Task directions | The data below is to be returned in full and exactly.

Provided entries |
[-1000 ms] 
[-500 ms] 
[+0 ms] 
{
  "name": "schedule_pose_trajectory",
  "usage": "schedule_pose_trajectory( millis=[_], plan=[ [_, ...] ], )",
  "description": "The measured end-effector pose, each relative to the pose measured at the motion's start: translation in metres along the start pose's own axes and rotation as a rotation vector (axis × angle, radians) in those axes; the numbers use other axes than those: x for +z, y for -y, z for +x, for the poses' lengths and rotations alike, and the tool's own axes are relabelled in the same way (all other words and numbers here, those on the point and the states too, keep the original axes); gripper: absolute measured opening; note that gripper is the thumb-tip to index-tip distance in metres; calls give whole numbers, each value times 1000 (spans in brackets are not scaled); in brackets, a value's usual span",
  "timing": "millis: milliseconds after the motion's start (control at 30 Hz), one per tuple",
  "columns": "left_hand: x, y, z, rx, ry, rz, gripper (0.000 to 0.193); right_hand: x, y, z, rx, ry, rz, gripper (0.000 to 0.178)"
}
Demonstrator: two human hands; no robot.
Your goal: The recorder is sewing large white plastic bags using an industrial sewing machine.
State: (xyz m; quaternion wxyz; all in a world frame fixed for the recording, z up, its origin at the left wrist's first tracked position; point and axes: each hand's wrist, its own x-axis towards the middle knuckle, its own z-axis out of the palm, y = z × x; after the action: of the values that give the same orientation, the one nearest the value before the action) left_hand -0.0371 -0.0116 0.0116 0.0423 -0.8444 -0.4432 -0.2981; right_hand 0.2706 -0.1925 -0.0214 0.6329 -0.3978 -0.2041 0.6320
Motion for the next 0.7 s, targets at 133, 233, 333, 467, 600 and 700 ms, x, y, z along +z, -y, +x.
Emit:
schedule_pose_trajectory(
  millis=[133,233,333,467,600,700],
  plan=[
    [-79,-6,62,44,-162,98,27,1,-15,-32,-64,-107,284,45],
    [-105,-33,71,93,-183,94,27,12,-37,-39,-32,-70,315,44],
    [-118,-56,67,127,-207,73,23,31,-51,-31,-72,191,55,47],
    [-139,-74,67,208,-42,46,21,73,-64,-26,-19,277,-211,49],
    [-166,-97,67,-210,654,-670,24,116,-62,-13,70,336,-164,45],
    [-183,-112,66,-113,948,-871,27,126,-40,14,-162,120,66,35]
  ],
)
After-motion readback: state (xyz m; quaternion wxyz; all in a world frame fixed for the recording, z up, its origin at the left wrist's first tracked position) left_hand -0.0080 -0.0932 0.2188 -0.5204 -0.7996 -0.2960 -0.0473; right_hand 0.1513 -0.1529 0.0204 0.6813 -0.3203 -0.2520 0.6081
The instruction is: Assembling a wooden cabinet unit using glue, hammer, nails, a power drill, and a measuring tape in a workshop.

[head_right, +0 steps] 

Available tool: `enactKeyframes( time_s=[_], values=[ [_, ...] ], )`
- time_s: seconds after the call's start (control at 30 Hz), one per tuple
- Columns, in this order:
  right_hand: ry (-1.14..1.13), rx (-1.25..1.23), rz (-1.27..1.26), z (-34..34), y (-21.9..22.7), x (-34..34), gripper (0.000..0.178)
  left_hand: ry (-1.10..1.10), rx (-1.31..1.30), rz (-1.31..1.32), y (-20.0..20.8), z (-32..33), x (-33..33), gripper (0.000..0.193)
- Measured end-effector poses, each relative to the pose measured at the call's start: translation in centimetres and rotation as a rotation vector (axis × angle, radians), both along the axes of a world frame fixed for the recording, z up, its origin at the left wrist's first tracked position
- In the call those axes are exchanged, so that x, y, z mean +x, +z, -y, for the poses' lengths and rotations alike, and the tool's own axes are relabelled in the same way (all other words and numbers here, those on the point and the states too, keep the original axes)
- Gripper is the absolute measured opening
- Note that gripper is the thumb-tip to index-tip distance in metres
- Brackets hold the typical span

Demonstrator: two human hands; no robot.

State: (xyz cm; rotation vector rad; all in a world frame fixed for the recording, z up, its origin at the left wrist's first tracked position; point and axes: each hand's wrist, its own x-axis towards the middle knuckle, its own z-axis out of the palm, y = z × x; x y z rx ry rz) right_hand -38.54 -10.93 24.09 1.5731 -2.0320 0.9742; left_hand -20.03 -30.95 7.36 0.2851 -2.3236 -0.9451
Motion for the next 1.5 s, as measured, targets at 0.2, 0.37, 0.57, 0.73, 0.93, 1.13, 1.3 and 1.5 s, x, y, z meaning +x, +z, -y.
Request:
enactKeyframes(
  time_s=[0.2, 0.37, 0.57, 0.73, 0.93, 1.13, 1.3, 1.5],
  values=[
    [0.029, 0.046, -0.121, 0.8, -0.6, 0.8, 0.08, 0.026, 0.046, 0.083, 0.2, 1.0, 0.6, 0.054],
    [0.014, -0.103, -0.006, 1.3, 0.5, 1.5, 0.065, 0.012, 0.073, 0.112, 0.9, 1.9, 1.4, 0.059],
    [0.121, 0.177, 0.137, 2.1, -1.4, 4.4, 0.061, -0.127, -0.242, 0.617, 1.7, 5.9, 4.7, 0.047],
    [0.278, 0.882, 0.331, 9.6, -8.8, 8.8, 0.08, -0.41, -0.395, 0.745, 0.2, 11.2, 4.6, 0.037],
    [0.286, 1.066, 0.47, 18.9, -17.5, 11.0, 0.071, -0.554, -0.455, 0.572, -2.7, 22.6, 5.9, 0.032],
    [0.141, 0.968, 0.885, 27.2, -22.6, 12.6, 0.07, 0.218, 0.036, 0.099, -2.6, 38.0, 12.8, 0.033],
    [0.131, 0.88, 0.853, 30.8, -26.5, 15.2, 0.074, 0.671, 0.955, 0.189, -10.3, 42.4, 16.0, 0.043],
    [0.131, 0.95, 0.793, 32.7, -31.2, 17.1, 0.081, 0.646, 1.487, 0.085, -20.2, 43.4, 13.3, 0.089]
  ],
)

Exercise answer |
[-1000 ms] 
[-500 ms] 
[+0 ms] 
{
  "name": "schedule_pose_trajectory",
  "usage": "schedule_pose_trajectory( millis=[_], plan=[ [_, ...] ], )",
  "description": "The measured end-effector pose, each relative to the pose measured at the motion's start: translation in metres along the start pose's own axes and rotation as a rotation vector (axis × angle, radians) in those axes; the numbers use other axes than those: x for +z, y for -y, z for +x, for the poses' lengths and rotations alike, and the tool's own axes are relabelled in the same way (all other words and numbers here, those on the point and the states too, keep the original axes); gripper: absolute measured opening; note that gripper is the thumb-tip to index-tip distance in metres; calls give whole numbers, each value times 1000 (spans in brackets are not scaled); in brackets, a value's usual span",
  "timing": "millis: milliseconds after the motion's start (control at 30 Hz), one per tuple",
  "columns": "left_hand: x, y, z, rx, ry, rz, gripper (0.000 to 0.193); right_hand: x, y, z, rx, ry, rz, gripper (0.000 to 0.178)"
}
Demonstrator: two human hands; no robot.
Your goal: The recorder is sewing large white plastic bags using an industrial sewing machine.
State: (xyz m; quaternion wxyz; all in a world frame fixed for the recording, z up, its origin at the left wrist's first tracked position; point and axes: each hand's wrist, its own x-axis towards the middle knuckle, its own z-axis out of the palm, y = z × x; after the action: of the values that give the same orientation, the one nearest the value before the action) left_hand -0.0371 -0.0116 0.0116 0.0423 -0.8444 -0.4432 -0.2981; right_hand 0.2706 -0.1925 -0.0214 0.6329 -0.3978 -0.2041 0.6320
Motion for the next 0.7 s, targets at 133, 233, 333, 467, 600 and 700 ms, x, y, z along +z, -y, +x.
Emit:
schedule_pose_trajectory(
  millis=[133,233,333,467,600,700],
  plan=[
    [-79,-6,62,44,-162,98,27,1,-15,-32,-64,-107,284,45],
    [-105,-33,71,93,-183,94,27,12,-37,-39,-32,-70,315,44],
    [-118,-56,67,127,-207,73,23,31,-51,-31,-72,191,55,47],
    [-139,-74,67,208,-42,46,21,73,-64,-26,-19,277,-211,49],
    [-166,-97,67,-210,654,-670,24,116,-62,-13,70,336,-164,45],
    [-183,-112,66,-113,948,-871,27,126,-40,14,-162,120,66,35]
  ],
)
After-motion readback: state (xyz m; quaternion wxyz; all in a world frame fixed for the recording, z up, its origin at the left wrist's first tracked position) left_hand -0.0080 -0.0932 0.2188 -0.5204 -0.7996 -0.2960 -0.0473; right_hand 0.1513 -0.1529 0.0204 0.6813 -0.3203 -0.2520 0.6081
The instruction is: Assembling a wooden cabinet unit using glue, hammer, nails, a power drill, and a measuring tape in a workshop.

[head_right, +0 steps] 

Available tool: `enactKeyframes( time_s=[_], values=[ [_, ...] ], )`
- time_s: seconds after the call's start (control at 30 Hz), one per tuple
- Columns, in this order:
  right_hand: ry (-1.14..1.13), rx (-1.25..1.23), rz (-1.27..1.26), z (-34..34), y (-21.9..22.7), x (-34..34), gripper (0.000..0.178)
  left_hand: ry (-1.10..1.10), rx (-1.31..1.30), rz (-1.31..1.32), y (-20.0..20.8), z (-32..33), x (-33..33), gripper (0.000..0.193)
- Measured end-effector poses, each relative to the pose measured at the call's start: translation in centimetres and rotation as a rotation vector (axis × angle, radians), both along the axes of a world frame fixed for the recording, z up, its origin at the left wrist's first tracked position
- In the call those axes are exchanged, so that x, y, z mean +x, +z, -y, for the poses' lengths and rotations alike, and the tool's own axes are relabelled in the same way (all other words and numbers here, those on the point and the states too, keep the original axes)
- Gripper is the absolute measured opening
- Note that gripper is the thumb-tip to index-tip distance in metres
- Brackets hold the typical span

Demonstrator: two human hands; no robot.

State: (xyz cm; rotation vector rad; all in a world frame fixed for the recording, z up, its origin at the left wrist's first tracked position; point and axes: each hand's wrist, its own x-axis towards the middle knuckle, its own z-axis out of the palm, y = z × x; x y z rx ry rz) right_hand -38.54 -10.93 24.09 1.5731 -2.0320 0.9742; left_hand -20.03 -30.95 7.36 0.2851 -2.3236 -0.9451
Motion for the next 1.5 s, as measured, targets at 0.2, 0.37, 0.57, 0.73, 0.93, 1.13, 1.3 and 1.5 s, x, y, z meaning +x, +z, -y.
Request:
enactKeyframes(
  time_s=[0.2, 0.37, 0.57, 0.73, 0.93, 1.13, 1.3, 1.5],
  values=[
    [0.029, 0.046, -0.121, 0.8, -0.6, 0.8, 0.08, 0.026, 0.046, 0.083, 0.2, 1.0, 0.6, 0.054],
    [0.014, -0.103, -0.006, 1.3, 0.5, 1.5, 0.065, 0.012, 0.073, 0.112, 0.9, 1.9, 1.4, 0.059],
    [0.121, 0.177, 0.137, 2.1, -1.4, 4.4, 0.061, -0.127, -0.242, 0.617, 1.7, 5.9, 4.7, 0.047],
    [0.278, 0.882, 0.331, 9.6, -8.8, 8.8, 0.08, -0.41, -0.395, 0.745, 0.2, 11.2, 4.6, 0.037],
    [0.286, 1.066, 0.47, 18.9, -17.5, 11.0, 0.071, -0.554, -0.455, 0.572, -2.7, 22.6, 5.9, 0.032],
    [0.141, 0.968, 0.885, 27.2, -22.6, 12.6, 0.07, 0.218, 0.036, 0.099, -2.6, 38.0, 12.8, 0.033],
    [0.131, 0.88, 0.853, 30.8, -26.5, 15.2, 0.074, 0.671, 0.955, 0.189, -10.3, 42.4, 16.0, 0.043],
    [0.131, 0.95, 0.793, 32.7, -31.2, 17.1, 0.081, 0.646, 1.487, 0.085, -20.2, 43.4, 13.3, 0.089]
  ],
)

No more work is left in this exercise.